**** Stored data ****

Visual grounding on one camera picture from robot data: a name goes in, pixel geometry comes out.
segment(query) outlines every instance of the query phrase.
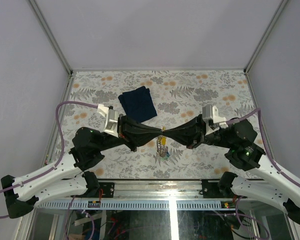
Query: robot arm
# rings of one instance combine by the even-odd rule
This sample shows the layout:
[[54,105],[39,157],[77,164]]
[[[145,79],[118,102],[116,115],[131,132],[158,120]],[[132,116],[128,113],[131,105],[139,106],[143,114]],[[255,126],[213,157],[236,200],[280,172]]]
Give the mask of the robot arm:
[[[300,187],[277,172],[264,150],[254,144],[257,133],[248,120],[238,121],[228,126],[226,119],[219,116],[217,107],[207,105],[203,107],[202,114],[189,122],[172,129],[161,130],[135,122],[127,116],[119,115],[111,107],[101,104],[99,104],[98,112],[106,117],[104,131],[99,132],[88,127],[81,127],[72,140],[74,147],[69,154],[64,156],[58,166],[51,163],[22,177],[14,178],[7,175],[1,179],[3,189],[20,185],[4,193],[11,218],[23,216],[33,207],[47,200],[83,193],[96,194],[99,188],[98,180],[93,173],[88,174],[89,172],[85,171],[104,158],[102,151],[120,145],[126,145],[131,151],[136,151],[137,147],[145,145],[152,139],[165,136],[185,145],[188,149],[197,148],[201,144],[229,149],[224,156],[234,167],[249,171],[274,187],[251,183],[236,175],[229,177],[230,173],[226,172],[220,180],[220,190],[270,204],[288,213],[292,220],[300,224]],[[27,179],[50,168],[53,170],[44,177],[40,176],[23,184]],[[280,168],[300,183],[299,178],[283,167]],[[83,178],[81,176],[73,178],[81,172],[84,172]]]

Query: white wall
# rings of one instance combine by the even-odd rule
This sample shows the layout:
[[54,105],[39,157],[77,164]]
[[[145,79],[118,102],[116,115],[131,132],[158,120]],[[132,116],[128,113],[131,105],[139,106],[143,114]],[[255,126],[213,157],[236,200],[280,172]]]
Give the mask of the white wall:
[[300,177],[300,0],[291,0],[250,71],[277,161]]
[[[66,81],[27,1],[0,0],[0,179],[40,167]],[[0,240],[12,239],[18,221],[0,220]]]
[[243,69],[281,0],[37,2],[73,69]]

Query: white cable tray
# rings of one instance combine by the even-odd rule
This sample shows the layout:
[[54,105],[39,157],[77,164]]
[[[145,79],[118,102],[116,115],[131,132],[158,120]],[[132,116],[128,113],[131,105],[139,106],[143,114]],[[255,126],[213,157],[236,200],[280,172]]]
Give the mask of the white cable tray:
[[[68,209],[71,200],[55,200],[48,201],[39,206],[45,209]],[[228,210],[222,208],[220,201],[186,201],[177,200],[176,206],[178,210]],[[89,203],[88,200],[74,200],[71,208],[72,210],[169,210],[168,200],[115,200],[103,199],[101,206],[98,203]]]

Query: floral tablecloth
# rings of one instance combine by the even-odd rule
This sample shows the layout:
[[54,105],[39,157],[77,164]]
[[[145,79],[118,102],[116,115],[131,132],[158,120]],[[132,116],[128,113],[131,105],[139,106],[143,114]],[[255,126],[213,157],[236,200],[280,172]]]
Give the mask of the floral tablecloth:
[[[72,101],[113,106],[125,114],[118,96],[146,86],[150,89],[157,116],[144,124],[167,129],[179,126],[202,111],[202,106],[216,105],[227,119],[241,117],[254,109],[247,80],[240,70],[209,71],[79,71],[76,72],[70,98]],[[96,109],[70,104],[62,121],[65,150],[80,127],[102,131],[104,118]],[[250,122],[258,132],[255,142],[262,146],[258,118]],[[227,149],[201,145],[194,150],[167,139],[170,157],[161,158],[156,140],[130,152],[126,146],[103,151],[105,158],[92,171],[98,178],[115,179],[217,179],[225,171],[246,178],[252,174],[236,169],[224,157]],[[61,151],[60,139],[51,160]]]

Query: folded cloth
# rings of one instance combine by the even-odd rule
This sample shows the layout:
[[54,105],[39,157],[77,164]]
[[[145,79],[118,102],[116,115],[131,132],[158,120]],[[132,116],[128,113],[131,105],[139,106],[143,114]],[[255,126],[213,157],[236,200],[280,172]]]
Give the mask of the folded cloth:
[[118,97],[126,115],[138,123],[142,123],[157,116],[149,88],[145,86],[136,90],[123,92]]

****

• [What the task requires]:
Each entry is to be written out again word for word, and any pictures are to be omitted.

• [Response below]:
Visual grounding on one camera picture from robot data: a name goes in, pixel geometry comes out.
segment(query) outlines every instance of the query phrase.
Query: robot arm
# rings of one instance combine by the even-odd rule
This sample shows the layout:
[[54,105],[39,157],[77,164]]
[[[145,79],[118,102],[116,115],[131,132],[158,120]],[[132,116],[128,113],[131,105],[139,106],[143,114]],[[255,126],[213,157],[236,200],[280,172]]]
Give the mask of the robot arm:
[[[300,187],[277,172],[264,150],[254,144],[257,133],[248,120],[238,121],[228,126],[226,119],[219,116],[217,107],[207,105],[203,107],[202,114],[189,122],[172,129],[161,130],[135,122],[127,116],[119,115],[111,107],[101,104],[99,104],[98,112],[106,117],[104,131],[99,132],[88,127],[81,127],[72,140],[74,147],[69,154],[64,156],[58,166],[51,163],[22,177],[14,178],[7,175],[1,179],[3,189],[20,185],[4,193],[11,218],[23,216],[33,207],[47,200],[83,193],[96,194],[99,188],[98,180],[93,173],[88,174],[89,172],[85,171],[104,158],[102,151],[120,145],[126,145],[131,151],[136,151],[137,147],[145,145],[152,139],[165,136],[185,145],[188,149],[197,148],[201,144],[229,149],[224,156],[234,167],[249,171],[274,187],[251,183],[236,175],[229,177],[230,173],[226,172],[220,180],[220,190],[270,204],[288,213],[292,220],[300,224]],[[27,179],[50,168],[53,170],[44,177],[40,176],[23,184]],[[280,168],[300,183],[299,178],[283,167]],[[83,178],[81,176],[73,178],[81,172],[84,172]]]

Query: white wall
# rings of one instance combine by the even-odd rule
This sample shows the layout:
[[54,105],[39,157],[77,164]]
[[[145,79],[118,102],[116,115],[131,132],[158,120]],[[132,116],[128,113],[131,105],[139,106],[143,114]],[[255,126],[213,157],[236,200],[280,172]]]
Give the mask of the white wall:
[[300,177],[300,0],[291,0],[250,71],[277,161]]
[[[66,81],[27,1],[0,0],[0,179],[40,167]],[[0,240],[12,239],[18,221],[0,220]]]
[[243,69],[281,0],[37,2],[73,69]]

Query: white cable tray
# rings of one instance combine by the even-odd rule
This sample shows the layout:
[[54,105],[39,157],[77,164]]
[[[145,79],[118,102],[116,115],[131,132],[158,120]],[[132,116],[128,113],[131,105],[139,106],[143,114]],[[255,126],[213,157],[236,200],[280,172]]]
Give the mask of the white cable tray:
[[[68,209],[71,200],[55,200],[48,201],[39,206],[45,209]],[[228,210],[222,208],[220,201],[186,201],[177,200],[176,206],[178,210]],[[89,203],[88,200],[74,200],[71,208],[72,210],[169,210],[168,200],[115,200],[103,199],[101,206],[98,203]]]

Query: floral tablecloth
# rings of one instance combine by the even-odd rule
This sample shows the layout:
[[54,105],[39,157],[77,164]]
[[[145,79],[118,102],[116,115],[131,132],[158,120]],[[132,116],[128,113],[131,105],[139,106],[143,114]],[[255,126],[213,157],[236,200],[280,172]]]
Give the mask of the floral tablecloth:
[[[72,101],[113,106],[125,114],[118,96],[146,86],[150,89],[157,116],[144,124],[167,129],[179,126],[202,111],[202,106],[216,105],[227,119],[241,117],[254,109],[247,80],[240,70],[209,71],[79,71],[76,72],[70,98]],[[96,109],[70,104],[62,121],[65,150],[80,127],[102,131],[104,118]],[[250,122],[258,132],[255,142],[262,146],[258,118]],[[227,149],[201,145],[194,150],[167,139],[170,157],[161,158],[156,140],[130,152],[126,146],[103,151],[105,158],[92,171],[98,178],[115,179],[217,179],[225,171],[246,178],[252,174],[236,169],[224,157]],[[61,151],[60,139],[51,160]]]

Query: folded cloth
# rings of one instance combine by the even-odd rule
This sample shows the layout:
[[54,105],[39,157],[77,164]]
[[[145,79],[118,102],[116,115],[131,132],[158,120]],[[132,116],[128,113],[131,105],[139,106],[143,114]],[[255,126],[213,157],[236,200],[280,172]]]
Give the mask of the folded cloth:
[[118,97],[126,115],[138,123],[142,123],[157,116],[149,88],[145,86],[136,90],[123,92]]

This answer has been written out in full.